● AIM OF THE EXERCISE
Here is the task for the records below: repeat exactly the lines from the one with "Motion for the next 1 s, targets" to the one with "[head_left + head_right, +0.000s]", both included, and nothing else.

Collection entries:
● ● ●
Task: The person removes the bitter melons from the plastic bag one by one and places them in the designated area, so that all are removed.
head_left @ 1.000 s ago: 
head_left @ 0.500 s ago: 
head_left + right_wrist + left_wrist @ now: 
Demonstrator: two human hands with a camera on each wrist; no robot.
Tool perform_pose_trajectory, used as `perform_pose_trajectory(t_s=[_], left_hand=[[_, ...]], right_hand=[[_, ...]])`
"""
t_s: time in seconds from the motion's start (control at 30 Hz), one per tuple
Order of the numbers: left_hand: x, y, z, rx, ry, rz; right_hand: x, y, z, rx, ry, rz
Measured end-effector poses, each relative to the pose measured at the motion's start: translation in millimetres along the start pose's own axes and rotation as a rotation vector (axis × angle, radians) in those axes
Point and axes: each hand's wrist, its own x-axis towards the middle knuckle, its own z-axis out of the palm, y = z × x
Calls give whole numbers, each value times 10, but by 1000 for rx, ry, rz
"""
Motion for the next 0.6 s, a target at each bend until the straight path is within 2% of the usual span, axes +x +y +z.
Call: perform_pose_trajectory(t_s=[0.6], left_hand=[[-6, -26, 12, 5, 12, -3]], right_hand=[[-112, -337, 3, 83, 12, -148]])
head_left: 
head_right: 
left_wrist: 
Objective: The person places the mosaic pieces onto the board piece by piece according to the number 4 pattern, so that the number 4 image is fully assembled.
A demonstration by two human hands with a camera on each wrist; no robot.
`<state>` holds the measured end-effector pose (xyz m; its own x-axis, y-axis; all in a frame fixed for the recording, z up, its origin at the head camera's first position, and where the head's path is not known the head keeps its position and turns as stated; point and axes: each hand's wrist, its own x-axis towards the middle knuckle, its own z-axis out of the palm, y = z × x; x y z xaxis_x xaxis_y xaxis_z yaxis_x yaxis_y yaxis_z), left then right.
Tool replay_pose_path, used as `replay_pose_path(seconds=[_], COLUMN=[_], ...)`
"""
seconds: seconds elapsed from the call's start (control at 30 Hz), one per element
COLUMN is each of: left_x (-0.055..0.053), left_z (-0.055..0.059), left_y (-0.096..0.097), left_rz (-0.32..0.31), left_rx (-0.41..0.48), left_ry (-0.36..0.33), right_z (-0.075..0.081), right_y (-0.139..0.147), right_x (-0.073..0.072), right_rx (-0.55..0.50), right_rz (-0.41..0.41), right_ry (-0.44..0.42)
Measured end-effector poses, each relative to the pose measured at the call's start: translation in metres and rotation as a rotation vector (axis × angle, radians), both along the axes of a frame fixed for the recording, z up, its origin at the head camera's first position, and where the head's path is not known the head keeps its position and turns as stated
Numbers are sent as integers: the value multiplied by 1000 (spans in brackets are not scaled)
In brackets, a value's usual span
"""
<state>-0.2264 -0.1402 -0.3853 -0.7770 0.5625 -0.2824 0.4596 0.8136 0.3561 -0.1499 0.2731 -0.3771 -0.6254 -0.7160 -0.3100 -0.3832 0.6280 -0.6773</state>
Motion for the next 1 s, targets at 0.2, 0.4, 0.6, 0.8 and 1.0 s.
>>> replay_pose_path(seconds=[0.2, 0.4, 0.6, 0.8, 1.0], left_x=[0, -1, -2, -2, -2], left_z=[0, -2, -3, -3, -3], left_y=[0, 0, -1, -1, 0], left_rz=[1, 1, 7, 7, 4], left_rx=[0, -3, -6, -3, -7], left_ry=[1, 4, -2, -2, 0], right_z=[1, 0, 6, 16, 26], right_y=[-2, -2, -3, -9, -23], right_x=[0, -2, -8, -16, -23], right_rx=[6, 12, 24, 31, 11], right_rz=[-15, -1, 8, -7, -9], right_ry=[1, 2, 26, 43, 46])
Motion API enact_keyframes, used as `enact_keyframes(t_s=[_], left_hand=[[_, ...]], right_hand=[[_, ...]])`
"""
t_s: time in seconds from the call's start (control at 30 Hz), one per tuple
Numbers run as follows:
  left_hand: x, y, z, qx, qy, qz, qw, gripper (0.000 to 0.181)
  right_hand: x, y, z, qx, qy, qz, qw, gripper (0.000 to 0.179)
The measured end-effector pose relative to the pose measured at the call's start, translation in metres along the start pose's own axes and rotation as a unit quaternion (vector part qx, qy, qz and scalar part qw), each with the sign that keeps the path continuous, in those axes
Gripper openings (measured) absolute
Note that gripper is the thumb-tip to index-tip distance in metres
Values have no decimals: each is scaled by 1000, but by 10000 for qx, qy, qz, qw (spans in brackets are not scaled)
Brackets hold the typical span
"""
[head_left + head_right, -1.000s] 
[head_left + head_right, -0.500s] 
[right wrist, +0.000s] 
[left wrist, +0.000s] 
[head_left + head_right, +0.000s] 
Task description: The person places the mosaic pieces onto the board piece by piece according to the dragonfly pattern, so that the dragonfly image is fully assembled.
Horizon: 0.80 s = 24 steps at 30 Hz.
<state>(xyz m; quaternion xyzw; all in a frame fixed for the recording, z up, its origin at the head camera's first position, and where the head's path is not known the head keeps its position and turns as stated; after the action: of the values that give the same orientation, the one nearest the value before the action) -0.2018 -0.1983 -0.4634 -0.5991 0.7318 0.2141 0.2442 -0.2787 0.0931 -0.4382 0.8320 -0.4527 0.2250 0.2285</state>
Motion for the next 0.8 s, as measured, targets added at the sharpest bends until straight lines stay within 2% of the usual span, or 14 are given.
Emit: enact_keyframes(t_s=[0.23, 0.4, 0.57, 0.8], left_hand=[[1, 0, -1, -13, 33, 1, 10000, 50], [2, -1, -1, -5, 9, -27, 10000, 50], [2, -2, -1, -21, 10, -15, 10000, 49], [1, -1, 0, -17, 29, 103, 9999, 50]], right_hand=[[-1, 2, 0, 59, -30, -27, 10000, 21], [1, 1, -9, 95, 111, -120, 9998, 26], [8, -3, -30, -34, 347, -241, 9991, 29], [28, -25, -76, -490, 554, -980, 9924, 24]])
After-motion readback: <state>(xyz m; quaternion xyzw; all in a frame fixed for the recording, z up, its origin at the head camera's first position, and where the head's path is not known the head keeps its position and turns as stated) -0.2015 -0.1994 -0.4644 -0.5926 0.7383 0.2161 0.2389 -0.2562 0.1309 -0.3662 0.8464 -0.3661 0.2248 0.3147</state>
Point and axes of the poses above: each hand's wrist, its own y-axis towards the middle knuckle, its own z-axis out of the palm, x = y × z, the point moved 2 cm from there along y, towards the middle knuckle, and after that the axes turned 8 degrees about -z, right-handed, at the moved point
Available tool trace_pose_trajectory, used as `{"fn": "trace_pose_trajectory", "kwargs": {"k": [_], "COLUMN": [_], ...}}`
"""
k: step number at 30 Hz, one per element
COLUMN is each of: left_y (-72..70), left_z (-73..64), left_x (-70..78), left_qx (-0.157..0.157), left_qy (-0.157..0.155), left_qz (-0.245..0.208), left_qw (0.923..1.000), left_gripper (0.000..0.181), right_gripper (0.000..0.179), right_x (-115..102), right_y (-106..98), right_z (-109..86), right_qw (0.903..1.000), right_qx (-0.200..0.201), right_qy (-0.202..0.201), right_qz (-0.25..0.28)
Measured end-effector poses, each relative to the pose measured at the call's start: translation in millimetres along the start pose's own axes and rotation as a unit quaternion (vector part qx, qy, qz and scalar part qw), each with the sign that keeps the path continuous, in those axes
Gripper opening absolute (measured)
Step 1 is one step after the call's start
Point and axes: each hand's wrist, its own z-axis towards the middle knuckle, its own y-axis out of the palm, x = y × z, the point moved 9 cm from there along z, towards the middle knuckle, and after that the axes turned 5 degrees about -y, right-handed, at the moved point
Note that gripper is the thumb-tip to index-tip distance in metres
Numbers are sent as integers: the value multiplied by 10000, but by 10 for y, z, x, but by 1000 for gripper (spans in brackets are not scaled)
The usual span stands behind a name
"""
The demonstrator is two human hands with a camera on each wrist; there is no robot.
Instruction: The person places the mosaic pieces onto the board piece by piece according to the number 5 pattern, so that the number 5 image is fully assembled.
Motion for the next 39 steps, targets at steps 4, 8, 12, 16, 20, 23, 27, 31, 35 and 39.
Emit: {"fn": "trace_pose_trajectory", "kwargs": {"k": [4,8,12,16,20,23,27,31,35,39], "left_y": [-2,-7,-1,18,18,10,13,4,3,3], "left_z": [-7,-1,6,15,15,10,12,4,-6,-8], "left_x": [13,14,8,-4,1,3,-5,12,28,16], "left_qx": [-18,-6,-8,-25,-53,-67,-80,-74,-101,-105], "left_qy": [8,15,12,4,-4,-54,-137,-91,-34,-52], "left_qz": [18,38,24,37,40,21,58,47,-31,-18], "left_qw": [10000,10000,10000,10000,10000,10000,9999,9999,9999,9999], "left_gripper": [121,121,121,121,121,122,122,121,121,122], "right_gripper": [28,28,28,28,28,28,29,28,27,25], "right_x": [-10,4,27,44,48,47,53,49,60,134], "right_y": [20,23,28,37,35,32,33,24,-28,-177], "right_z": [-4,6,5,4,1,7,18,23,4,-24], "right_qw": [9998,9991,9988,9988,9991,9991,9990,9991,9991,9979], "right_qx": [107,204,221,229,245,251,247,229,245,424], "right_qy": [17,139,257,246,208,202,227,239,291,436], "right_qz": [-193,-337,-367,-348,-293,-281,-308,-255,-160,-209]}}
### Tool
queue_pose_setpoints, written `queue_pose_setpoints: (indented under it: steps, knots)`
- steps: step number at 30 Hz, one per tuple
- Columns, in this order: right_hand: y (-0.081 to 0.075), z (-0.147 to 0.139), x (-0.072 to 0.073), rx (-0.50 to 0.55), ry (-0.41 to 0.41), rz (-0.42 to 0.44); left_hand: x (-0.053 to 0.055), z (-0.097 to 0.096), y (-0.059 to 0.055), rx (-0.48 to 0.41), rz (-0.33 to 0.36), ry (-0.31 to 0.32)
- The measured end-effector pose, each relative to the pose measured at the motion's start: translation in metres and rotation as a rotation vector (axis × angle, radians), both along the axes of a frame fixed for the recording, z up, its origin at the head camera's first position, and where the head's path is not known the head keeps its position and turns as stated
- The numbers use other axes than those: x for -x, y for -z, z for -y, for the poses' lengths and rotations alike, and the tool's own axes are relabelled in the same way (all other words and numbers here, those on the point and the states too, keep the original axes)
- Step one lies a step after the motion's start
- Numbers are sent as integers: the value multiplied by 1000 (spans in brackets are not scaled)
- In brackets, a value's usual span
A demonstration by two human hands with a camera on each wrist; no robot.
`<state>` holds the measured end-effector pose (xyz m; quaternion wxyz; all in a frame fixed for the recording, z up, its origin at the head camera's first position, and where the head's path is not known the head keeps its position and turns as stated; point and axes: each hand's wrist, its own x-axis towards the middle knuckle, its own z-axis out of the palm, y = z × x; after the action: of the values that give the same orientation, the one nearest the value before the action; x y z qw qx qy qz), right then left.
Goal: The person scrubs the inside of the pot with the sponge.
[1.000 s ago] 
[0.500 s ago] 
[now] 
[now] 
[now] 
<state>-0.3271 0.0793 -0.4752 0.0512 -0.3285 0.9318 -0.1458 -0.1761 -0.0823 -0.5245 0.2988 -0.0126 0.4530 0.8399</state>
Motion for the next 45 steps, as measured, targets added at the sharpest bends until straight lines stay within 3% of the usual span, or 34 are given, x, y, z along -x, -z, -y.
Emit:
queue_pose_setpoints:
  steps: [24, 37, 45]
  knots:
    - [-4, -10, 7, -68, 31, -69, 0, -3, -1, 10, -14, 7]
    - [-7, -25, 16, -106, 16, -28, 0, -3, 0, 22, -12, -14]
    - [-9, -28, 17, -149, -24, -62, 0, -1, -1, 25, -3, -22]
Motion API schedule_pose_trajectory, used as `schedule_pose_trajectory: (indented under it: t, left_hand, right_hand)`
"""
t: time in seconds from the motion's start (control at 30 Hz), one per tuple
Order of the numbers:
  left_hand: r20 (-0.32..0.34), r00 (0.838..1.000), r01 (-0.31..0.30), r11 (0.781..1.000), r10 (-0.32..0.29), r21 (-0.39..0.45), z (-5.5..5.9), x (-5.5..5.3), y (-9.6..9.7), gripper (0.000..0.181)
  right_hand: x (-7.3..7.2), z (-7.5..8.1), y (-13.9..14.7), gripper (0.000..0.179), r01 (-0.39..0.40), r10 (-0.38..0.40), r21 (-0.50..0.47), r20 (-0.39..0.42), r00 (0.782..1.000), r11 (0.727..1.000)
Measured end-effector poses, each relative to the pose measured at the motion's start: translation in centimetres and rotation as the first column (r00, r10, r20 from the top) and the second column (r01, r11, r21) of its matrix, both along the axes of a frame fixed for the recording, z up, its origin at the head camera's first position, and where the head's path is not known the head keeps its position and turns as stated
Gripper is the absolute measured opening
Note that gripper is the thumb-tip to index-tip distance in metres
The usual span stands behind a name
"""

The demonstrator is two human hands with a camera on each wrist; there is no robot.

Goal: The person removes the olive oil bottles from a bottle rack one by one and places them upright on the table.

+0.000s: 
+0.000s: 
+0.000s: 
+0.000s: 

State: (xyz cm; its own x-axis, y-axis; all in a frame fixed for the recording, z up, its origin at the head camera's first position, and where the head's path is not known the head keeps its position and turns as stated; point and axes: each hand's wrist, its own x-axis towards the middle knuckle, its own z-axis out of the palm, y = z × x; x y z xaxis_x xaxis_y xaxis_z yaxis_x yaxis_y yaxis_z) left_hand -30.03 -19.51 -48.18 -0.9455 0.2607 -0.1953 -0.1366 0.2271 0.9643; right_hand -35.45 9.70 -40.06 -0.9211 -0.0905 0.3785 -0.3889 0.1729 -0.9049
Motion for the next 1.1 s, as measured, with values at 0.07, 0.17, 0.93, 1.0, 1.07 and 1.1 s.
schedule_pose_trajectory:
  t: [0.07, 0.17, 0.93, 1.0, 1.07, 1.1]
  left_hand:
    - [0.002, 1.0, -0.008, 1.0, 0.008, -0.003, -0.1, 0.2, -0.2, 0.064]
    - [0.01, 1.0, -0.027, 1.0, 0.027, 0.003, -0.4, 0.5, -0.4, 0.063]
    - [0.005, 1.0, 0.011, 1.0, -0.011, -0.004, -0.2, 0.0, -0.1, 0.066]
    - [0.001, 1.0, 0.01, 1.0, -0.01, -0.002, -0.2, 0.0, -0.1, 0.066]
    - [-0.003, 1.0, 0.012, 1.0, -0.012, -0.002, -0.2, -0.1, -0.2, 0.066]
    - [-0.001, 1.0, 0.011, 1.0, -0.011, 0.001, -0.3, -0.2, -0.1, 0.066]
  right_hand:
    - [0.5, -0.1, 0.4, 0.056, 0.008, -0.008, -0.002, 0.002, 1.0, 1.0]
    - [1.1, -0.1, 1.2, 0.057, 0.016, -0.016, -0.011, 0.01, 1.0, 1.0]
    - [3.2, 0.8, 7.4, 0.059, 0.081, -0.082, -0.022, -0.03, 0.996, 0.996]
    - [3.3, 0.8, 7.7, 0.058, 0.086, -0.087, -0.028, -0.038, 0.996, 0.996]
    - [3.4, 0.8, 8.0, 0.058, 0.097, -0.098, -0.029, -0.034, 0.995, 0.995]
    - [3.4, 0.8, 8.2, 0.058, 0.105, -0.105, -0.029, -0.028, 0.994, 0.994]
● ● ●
● EXERCISE RESPONSE
Motion for the next 1 s, targets at 0.2, 0.4, 0.6, 0.8 and 1.0 s.
>>> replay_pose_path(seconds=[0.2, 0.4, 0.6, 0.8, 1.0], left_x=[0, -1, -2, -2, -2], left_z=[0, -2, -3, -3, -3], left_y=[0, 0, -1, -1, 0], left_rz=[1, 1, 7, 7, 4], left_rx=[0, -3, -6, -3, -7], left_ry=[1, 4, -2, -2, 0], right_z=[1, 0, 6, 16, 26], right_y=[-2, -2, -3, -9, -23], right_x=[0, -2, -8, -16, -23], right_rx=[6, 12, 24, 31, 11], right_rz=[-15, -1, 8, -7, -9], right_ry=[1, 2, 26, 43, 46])
Motion API enact_keyframes, used as `enact_keyframes(t_s=[_], left_hand=[[_, ...]], right_hand=[[_, ...]])`
"""
t_s: time in seconds from the call's start (control at 30 Hz), one per tuple
Numbers run as follows:
  left_hand: x, y, z, qx, qy, qz, qw, gripper (0.000 to 0.181)
  right_hand: x, y, z, qx, qy, qz, qw, gripper (0.000 to 0.179)
The measured end-effector pose relative to the pose measured at the call's start, translation in metres along the start pose's own axes and rotation as a unit quaternion (vector part qx, qy, qz and scalar part qw), each with the sign that keeps the path continuous, in those axes
Gripper openings (measured) absolute
Note that gripper is the thumb-tip to index-tip distance in metres
Values have no decimals: each is scaled by 1000, but by 10000 for qx, qy, qz, qw (spans in brackets are not scaled)
Brackets hold the typical span
"""
[head_left + head_right, -1.000s] 
[head_left + head_right, -0.500s] 
[right wrist, +0.000s] 
[left wrist, +0.000s] 
[head_left + head_right, +0.000s] 

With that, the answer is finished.